● **TASK GOAL**:
Where the string "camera" appears in a line of the data, show that line.

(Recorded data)
______________________________

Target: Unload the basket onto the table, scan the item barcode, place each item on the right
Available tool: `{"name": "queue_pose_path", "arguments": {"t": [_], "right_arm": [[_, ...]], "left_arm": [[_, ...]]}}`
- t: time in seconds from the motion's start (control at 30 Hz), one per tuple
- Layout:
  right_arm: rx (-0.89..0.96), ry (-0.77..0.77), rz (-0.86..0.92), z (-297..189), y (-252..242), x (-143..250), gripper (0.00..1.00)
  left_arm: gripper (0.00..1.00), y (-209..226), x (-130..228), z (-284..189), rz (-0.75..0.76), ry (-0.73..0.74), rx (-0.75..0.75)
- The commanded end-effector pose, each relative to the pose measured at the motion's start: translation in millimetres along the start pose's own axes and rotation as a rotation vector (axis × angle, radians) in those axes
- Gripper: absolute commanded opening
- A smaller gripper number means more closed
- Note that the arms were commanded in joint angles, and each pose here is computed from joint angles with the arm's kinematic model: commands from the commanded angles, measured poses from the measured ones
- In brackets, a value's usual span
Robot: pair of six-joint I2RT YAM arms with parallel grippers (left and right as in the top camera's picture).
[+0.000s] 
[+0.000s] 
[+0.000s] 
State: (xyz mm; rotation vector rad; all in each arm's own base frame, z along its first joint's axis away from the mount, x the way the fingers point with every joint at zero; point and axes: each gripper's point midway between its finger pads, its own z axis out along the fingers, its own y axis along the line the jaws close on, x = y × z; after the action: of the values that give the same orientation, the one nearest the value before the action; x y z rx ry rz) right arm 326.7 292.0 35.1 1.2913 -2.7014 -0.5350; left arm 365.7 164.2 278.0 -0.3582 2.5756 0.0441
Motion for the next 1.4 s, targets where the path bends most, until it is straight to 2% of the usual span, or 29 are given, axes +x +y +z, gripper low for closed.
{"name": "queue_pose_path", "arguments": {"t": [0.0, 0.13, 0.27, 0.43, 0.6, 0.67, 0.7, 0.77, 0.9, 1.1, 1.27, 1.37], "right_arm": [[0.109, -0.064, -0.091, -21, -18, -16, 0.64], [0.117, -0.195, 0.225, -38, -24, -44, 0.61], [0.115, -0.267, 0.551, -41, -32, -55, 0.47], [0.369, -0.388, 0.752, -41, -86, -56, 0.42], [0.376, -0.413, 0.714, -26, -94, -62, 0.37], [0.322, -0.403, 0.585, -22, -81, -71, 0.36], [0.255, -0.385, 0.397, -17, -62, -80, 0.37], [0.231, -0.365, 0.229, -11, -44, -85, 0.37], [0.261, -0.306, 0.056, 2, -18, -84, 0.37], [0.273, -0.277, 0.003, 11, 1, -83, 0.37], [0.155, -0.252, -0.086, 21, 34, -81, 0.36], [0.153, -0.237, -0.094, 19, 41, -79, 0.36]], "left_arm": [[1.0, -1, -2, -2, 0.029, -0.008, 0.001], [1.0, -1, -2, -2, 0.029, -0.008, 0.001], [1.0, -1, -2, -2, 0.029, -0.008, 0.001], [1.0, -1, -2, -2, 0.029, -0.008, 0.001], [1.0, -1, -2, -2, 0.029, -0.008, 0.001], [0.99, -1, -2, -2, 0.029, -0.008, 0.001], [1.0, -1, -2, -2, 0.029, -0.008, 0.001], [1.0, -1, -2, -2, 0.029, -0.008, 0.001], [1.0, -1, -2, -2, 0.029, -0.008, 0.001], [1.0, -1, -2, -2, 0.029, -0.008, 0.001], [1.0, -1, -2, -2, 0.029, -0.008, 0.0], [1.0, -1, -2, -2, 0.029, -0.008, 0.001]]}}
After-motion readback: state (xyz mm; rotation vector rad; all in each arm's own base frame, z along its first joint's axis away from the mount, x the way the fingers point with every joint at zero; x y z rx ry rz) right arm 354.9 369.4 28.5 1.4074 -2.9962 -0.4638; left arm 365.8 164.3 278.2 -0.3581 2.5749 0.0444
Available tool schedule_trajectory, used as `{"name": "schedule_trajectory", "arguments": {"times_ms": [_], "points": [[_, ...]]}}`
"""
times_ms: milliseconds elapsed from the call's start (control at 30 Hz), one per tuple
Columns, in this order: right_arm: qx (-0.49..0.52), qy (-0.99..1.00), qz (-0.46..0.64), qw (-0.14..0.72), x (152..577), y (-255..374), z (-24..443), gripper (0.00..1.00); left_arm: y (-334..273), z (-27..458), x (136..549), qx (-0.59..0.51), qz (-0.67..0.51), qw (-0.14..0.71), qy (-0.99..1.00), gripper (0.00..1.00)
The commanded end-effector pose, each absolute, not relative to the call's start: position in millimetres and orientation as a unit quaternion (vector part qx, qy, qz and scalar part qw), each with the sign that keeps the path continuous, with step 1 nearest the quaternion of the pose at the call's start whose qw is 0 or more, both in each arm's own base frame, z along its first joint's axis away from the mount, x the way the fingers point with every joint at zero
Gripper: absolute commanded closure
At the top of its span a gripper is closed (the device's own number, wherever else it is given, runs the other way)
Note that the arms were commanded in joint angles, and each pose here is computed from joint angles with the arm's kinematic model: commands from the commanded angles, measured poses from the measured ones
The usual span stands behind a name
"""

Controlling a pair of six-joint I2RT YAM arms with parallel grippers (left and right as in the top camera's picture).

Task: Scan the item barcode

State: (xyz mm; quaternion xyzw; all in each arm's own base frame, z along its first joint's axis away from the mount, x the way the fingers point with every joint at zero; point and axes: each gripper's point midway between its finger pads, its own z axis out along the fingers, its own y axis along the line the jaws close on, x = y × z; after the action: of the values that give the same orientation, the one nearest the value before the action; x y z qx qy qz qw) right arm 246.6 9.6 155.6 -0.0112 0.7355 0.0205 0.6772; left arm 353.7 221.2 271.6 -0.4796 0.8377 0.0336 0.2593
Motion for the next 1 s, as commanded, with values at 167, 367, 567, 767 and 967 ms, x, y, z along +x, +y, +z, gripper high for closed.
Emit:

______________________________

● **WORKED SOLUTION**:
Robot: pair of six-joint I2RT YAM arms with parallel grippers (left and right as in the top camera's picture).
Controlling a pair of six-joint I2RT YAM arms with parallel grippers (left and right as in the top camera's picture).

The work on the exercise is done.